In addition to the reasons you mentioned, there’s also empirical evidence that technological revolutions generally precede the productivity growth that they eventually cause. In fact, economic growth may even slow down as people pay costs to adopt new technologies. Philippe Aghion and Peter Howitt summarize the state of the research in chapter 9 of The Economics of Growth,
Although each [General Purpose Technology (GPT)] raises output and productivity in the long run, it can also cause cyclical fluctuations while the economy adjusts to it. As David (1990) and Lipsey and Bekar (1995) have argued, GPTs like the steam engine, the electric dynamo, the laser, and the computer require costly restructuring and adjustment to take place, and there is no reason to expect this process to proceed smoothly over time. Thus, contrary to the predictions of real-business-cycle theory, the initial effect of a “positive technology shock” may not be to raise output, productivity, and employment but to reduce them.

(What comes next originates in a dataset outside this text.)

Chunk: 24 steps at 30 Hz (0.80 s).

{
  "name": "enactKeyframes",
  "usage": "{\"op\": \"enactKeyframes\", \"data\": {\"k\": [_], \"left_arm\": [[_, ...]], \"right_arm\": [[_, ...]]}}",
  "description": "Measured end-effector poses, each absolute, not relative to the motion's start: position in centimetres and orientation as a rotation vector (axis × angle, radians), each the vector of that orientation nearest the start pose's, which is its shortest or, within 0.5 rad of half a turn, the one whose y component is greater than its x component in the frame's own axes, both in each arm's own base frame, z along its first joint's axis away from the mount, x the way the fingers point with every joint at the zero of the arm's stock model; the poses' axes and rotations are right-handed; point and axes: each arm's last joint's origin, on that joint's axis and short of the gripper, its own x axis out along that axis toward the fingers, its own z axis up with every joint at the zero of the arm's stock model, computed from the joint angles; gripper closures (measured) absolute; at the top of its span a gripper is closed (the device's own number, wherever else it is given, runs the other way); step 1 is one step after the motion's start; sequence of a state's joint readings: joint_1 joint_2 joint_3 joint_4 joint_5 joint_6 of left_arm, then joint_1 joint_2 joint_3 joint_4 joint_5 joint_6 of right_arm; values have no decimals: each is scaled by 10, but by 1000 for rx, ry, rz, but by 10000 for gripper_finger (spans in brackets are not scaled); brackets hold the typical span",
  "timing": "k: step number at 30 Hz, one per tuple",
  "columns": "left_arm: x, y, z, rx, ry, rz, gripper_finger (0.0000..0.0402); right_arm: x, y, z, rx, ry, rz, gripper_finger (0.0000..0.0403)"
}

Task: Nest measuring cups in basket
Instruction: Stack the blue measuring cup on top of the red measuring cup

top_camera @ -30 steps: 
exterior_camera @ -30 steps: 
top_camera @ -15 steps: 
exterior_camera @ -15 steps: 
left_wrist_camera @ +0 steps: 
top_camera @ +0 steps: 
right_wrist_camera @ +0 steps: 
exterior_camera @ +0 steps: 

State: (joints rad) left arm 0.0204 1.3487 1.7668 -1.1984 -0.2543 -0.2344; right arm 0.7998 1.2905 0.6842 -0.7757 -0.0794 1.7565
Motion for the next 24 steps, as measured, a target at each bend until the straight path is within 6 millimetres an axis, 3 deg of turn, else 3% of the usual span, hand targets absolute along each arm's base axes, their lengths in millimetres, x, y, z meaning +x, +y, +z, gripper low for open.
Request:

In addition to the reasons you mentioned, there’s also empirical evidence that technological revolutions generally precede the productivity growth that they eventually cause. In fact, economic growth may even slow down as people pay costs to adopt new technologies. Philippe Aghion and Peter Howitt summarize the state of the research in chapter 9 of The Economics of Growth,
Wow, yeah, that’s an excellent point.